Print, exactly as they stand, the lines from the start of the listing to the line containing "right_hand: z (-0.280", inclusive.
[Opening EXTRACTED INFORMATION section]
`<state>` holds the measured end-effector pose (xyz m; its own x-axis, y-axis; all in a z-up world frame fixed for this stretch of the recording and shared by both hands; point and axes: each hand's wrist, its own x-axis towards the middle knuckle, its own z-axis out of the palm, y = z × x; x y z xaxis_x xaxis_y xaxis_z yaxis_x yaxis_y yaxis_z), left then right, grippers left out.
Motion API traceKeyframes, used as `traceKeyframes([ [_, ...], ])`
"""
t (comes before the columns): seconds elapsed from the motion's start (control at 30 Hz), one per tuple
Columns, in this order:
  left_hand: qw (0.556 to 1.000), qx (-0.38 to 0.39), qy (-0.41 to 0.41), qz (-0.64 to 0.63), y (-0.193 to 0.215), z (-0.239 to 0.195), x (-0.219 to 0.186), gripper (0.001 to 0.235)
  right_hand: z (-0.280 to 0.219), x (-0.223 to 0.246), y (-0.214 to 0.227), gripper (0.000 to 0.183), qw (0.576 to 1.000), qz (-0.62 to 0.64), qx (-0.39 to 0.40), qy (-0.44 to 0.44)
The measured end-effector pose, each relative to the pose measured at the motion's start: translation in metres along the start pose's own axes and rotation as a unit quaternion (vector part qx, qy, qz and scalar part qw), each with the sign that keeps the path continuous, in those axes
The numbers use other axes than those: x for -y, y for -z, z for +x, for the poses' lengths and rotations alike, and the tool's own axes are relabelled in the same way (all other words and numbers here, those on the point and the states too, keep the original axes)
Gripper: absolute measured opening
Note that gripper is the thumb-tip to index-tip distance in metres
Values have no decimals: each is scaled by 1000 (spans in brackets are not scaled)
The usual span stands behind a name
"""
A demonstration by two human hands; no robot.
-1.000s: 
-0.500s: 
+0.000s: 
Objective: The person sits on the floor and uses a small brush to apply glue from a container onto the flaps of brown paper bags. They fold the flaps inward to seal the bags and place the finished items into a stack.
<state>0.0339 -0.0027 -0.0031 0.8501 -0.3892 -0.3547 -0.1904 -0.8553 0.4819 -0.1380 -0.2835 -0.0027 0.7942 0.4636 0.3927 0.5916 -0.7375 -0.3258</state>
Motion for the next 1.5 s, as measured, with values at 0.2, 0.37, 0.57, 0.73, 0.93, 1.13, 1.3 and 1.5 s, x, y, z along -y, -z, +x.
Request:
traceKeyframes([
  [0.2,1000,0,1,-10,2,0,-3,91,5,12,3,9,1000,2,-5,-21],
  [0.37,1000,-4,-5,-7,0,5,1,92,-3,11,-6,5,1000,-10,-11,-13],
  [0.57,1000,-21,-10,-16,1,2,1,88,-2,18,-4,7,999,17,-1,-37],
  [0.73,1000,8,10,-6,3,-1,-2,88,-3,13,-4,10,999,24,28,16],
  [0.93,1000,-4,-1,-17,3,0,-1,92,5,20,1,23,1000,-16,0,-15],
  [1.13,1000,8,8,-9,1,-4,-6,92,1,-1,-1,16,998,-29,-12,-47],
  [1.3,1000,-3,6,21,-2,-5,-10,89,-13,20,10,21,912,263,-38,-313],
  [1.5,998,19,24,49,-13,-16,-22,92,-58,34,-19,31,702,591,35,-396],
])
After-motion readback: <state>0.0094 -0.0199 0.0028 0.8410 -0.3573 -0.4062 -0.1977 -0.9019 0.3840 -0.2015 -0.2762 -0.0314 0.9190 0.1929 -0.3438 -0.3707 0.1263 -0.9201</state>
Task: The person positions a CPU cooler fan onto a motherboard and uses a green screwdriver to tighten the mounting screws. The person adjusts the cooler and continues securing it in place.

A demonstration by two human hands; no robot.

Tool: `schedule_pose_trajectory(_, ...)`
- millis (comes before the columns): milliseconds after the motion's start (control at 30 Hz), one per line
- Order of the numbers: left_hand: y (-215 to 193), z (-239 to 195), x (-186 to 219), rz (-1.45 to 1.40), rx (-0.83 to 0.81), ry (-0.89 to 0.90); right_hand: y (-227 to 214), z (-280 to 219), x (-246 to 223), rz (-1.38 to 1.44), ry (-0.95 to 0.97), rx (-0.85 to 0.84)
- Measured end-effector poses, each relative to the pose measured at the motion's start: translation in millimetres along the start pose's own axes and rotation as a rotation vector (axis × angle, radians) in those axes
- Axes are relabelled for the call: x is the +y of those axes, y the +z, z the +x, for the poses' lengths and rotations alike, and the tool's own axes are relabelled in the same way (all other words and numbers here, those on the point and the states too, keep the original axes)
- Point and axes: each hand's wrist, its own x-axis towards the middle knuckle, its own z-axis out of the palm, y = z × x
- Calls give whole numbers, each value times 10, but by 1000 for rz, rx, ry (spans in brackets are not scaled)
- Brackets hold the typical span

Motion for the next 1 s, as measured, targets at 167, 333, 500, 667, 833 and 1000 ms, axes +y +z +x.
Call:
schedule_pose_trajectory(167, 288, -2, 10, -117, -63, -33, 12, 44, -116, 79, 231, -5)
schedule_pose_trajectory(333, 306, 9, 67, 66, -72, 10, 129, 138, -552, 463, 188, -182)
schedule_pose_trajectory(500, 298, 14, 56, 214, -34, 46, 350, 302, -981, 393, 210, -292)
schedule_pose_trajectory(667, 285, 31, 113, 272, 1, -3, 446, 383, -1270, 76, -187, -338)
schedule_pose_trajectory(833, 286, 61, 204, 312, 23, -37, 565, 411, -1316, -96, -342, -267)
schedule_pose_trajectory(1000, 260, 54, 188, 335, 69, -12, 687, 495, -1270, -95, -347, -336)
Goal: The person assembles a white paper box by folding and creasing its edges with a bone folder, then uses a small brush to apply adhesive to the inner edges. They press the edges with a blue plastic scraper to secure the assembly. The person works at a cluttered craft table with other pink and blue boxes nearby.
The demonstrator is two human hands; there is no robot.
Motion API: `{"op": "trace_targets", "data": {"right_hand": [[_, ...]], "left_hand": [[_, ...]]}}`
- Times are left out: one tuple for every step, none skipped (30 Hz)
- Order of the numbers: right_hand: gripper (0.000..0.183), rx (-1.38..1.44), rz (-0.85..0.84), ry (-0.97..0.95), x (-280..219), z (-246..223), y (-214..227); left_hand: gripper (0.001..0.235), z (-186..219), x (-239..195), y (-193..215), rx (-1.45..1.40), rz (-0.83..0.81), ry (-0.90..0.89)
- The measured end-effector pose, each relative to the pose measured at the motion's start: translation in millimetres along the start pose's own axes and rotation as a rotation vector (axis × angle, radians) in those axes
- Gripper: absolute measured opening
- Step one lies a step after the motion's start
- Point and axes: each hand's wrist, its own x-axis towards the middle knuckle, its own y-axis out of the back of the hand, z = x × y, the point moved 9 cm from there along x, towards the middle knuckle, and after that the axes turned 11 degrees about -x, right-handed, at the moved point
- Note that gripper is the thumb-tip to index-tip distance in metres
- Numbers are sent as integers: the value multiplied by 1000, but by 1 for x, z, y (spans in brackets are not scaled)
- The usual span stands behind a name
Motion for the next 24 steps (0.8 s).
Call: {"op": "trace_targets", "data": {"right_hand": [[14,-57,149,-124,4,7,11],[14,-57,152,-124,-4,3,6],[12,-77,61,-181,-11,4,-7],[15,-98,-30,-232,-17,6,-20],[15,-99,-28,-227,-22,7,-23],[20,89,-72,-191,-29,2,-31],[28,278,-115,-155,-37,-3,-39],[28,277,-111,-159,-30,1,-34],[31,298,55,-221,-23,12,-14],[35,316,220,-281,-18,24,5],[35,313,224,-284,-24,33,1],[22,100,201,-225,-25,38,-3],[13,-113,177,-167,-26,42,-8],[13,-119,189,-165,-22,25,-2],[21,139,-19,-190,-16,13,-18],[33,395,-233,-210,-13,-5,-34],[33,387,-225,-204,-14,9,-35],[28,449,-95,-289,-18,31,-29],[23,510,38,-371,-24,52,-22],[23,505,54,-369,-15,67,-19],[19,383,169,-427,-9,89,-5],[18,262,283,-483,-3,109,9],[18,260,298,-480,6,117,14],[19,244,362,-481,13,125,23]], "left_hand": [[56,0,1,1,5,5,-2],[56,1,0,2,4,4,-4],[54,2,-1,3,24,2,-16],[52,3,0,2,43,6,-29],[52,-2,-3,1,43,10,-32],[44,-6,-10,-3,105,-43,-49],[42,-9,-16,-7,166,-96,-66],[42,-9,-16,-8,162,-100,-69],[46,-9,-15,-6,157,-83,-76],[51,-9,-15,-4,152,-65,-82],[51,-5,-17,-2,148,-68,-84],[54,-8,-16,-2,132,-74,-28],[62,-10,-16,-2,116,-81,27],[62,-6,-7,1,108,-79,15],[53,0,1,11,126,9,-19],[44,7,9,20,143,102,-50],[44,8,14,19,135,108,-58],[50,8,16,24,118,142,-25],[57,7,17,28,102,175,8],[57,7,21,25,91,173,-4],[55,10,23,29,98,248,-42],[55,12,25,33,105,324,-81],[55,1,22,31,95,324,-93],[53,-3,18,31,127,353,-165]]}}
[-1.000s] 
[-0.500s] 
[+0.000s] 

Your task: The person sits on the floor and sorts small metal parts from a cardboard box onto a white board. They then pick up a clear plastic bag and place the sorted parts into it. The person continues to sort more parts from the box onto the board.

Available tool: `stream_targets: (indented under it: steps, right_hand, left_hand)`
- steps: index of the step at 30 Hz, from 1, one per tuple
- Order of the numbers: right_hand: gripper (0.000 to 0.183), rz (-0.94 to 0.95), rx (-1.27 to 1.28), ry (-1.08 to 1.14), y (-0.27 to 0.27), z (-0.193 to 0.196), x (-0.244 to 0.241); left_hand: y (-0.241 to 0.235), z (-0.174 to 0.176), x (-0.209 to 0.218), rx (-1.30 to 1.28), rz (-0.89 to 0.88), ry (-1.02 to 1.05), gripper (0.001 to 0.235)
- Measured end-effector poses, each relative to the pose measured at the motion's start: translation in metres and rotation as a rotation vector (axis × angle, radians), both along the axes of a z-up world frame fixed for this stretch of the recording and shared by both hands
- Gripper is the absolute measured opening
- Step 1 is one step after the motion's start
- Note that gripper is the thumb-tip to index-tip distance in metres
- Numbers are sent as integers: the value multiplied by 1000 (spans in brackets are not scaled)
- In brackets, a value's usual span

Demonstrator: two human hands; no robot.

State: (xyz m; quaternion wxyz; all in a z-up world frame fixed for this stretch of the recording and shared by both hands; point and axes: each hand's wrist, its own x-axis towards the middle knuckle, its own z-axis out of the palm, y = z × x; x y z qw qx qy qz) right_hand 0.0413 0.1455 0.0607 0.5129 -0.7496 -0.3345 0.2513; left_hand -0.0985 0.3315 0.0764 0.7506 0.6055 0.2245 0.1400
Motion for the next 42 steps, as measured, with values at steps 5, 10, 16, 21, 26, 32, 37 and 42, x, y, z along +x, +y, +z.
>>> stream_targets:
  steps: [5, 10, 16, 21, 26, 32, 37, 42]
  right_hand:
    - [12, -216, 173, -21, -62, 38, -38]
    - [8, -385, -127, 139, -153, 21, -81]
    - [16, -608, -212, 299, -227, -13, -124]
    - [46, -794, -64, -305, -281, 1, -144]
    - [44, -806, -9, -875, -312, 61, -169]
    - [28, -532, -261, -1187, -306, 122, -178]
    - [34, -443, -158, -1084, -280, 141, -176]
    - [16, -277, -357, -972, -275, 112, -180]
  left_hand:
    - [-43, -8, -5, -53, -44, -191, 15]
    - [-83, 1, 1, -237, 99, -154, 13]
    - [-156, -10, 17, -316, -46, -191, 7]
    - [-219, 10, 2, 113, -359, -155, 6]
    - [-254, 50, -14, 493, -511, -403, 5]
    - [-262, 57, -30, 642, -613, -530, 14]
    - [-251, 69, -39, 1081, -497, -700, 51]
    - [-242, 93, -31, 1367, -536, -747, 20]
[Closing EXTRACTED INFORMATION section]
**RESPONSE BELOW:**
`<state>` holds the measured end-effector pose (xyz m; its own x-axis, y-axis; all in a z-up world frame fixed for this stretch of the recording and shared by both hands; point and axes: each hand's wrist, its own x-axis towards the middle knuckle, its own z-axis out of the palm, y = z × x; x y z xaxis_x xaxis_y xaxis_z yaxis_x yaxis_y yaxis_z), left then right, grippers left out.
Motion API traceKeyframes, used as `traceKeyframes([ [_, ...], ])`
"""
t (comes before the columns): seconds elapsed from the motion's start (control at 30 Hz), one per tuple
Columns, in this order:
  left_hand: qw (0.556 to 1.000), qx (-0.38 to 0.39), qy (-0.41 to 0.41), qz (-0.64 to 0.63), y (-0.193 to 0.215), z (-0.239 to 0.195), x (-0.219 to 0.186), gripper (0.001 to 0.235)
  right_hand: z (-0.280 to 0.219), x (-0.223 to 0.246), y (-0.214 to 0.227), gripper (0.000 to 0.183), qw (0.576 to 1.000), qz (-0.62 to 0.64), qx (-0.39 to 0.40), qy (-0.44 to 0.44)

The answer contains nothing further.